THE PROBLEM:
Return every line below in which "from" appears.

******

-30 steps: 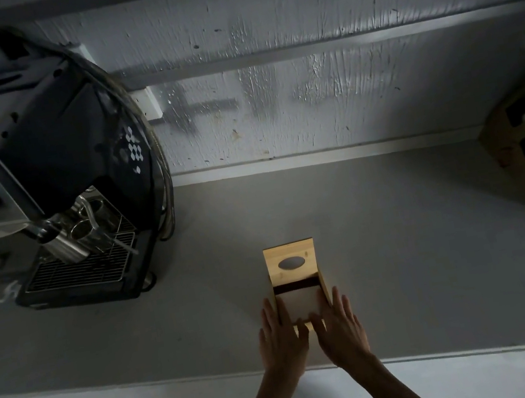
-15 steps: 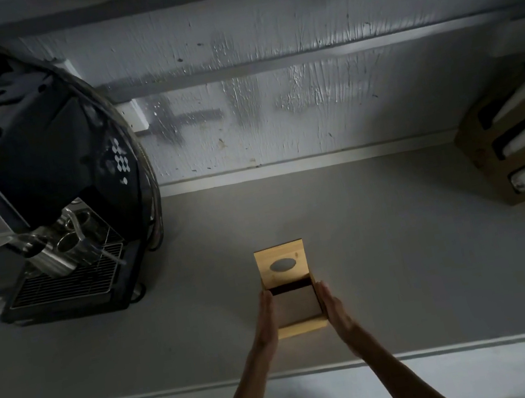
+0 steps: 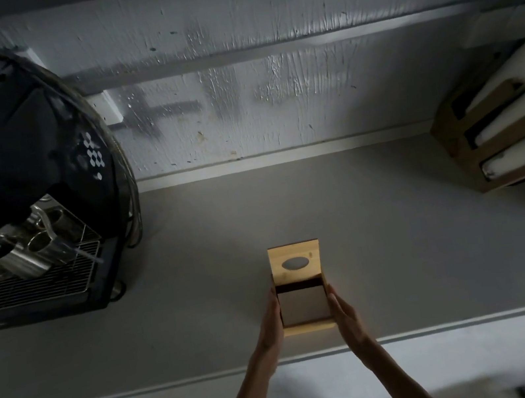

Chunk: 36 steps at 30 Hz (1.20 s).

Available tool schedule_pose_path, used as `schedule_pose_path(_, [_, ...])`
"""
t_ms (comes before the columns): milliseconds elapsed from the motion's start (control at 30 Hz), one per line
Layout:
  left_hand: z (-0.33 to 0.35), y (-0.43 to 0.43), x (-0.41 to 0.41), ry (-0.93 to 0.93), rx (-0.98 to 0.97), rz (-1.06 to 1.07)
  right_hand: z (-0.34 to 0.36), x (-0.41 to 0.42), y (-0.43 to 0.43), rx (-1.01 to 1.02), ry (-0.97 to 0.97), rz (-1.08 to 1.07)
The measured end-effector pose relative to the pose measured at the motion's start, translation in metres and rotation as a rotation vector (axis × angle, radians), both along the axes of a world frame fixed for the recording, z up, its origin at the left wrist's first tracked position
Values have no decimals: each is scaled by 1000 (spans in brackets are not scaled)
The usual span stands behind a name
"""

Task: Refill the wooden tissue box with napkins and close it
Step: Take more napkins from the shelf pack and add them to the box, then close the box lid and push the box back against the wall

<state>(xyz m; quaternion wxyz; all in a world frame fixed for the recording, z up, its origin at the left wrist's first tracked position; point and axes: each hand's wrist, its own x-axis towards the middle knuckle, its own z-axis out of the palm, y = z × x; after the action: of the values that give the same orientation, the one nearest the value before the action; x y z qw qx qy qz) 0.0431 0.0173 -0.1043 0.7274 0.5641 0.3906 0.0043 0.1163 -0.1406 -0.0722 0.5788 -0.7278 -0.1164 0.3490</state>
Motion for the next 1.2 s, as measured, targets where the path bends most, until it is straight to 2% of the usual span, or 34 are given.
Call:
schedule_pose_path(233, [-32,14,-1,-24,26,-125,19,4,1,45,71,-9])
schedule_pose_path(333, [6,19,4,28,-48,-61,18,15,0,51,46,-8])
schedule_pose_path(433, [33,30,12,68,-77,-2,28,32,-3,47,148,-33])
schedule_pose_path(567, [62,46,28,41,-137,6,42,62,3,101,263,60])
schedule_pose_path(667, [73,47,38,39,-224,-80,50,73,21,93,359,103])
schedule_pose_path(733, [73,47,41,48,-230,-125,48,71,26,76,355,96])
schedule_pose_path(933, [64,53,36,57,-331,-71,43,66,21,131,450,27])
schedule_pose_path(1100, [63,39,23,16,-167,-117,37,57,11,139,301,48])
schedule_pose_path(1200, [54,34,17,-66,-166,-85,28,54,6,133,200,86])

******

RESPONSE FOR THIS EXERCISE:
t_ms (comes before the columns): milliseconds elapsed from the motion's start (control at 30 Hz), one per line
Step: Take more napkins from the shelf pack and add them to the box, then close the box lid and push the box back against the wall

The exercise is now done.